Task input
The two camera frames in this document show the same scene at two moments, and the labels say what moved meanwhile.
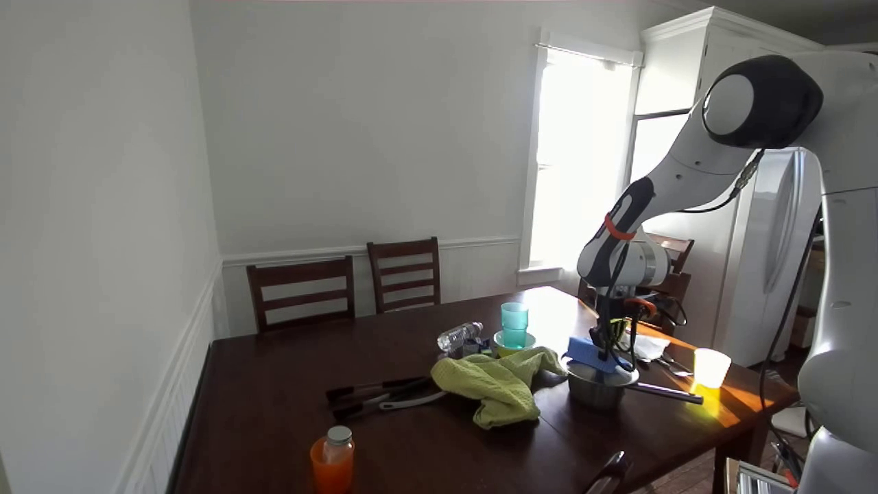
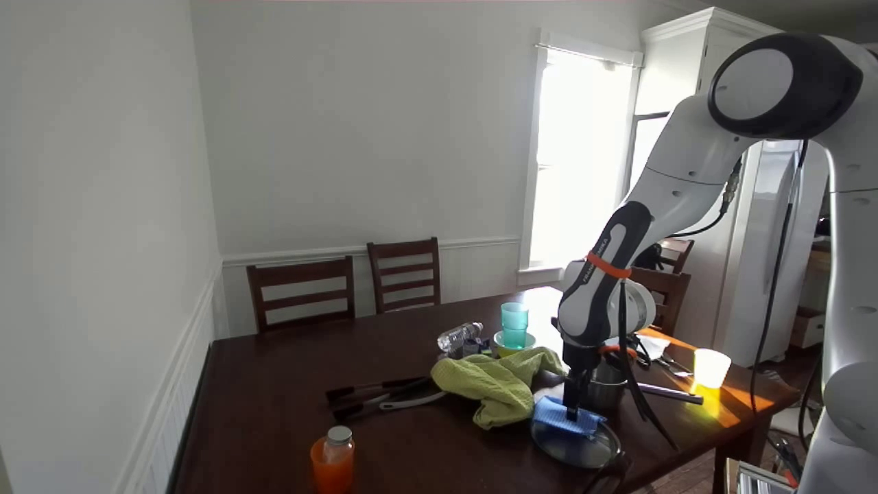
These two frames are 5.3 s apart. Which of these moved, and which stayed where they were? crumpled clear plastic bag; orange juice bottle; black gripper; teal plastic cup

==

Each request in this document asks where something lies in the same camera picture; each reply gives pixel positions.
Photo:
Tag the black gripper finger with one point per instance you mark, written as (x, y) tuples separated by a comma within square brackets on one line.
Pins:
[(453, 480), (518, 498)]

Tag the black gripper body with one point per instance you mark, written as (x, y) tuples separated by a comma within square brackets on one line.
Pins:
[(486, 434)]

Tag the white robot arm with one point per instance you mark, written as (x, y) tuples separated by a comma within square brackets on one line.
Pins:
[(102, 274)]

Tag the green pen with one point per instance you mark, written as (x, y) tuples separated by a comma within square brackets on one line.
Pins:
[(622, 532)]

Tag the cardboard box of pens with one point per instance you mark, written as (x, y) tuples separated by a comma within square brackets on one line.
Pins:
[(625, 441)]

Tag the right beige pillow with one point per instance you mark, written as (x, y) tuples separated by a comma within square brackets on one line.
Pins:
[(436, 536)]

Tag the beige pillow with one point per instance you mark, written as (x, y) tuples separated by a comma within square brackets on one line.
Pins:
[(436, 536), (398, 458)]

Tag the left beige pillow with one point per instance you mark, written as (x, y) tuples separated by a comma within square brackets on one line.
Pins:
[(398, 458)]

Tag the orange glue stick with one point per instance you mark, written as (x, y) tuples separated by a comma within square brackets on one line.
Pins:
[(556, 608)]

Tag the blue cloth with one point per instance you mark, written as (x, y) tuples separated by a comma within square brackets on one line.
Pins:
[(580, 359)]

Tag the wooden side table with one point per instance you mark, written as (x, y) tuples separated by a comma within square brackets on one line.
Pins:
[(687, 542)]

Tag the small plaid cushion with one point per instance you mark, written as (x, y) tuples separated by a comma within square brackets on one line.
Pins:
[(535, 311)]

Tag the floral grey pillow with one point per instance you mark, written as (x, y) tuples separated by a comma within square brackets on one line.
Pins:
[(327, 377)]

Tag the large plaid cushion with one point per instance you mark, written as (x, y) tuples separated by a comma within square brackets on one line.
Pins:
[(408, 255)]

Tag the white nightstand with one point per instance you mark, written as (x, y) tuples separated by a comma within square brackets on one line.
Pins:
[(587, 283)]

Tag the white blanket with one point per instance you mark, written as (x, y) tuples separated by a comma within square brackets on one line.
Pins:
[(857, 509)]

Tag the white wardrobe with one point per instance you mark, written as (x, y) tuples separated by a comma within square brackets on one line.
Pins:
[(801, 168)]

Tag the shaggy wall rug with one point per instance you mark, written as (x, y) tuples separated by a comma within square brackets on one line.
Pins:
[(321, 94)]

Task goal
If a line in the data holds the string "cushion", copy that line.

Written response
Tag the small plaid cushion with one point per instance you mark, written as (x, y) tuples separated by a comma within square brackets on one line.
Tag the large plaid cushion with one point per instance you mark, written as (x, y) tuples separated by a comma within square brackets on one line.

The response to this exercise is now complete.